On February 25th I posted the following:
Back on the 18th of January I blogged about USDX support at 79 being broken to the downside. We're now dancing with the lower support area of 77. Below this there may be support at 76 and then 74, but the US Dollar is looking very weak. I would not be surprised to see a break below 74 over the next couple of months which would support higher Gold and Silver prices early in the year (as they have an inverse relationship).Shortly after this post we saw the US Dollar Index fall below support at 77, it then broke support at 76 and has been dancing between 74 and 76 for a few weeks. In my opinion a break below the 74 support level is likely in the short term (previously made a low around this area in late 2009):
Below 74 and we're looking to retest the 2008 (all time) lows at around 71.

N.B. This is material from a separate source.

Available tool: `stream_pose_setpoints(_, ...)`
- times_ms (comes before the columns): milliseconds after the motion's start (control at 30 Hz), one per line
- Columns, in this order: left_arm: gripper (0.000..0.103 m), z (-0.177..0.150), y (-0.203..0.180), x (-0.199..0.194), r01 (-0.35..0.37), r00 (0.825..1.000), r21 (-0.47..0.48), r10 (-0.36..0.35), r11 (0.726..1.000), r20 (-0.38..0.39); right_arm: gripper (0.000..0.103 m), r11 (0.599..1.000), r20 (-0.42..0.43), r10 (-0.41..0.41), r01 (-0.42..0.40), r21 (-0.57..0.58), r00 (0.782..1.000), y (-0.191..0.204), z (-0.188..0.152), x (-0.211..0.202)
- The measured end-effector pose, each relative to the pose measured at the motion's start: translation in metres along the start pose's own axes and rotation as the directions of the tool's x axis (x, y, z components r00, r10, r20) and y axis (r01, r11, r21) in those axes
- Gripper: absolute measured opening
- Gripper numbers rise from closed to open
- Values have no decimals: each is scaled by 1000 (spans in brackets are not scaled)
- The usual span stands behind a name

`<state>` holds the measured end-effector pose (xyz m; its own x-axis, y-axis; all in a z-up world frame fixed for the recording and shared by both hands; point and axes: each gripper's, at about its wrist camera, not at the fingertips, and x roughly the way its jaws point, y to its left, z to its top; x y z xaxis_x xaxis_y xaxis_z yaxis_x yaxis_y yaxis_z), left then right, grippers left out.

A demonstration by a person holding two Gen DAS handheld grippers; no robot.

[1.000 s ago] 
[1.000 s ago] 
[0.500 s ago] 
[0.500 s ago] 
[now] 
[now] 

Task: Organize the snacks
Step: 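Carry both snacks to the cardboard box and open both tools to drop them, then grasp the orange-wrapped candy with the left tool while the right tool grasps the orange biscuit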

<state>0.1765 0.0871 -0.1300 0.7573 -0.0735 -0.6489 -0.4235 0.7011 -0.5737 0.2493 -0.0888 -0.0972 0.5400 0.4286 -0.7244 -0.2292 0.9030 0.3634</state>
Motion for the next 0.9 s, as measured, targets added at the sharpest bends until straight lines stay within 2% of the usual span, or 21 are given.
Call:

If the US Dollar Index were to fall below 71 this could cause a panic out of the Dollar leading to a "Dollar crisis". The panic is also likely to see Gold and Silver rise sharply (priced in USD) given their inverse relationship.
If the US Dollar were to fall to new all time lows it would put further pressure on the Fed to stop or reduce the QE program. I have previously discussed a possible scenario that could occur if QE were to be halted this year. In my opinion it wouldn't be pretty.
I think any panic out of the USD this year would be short lived, much like the Euro sell off (in early 2010) we would likely see a sharp dip lower and then a strong bounce out of the lows.
Disclosure: Positions held in Gold & Silver. Not investment advice. Do your own research.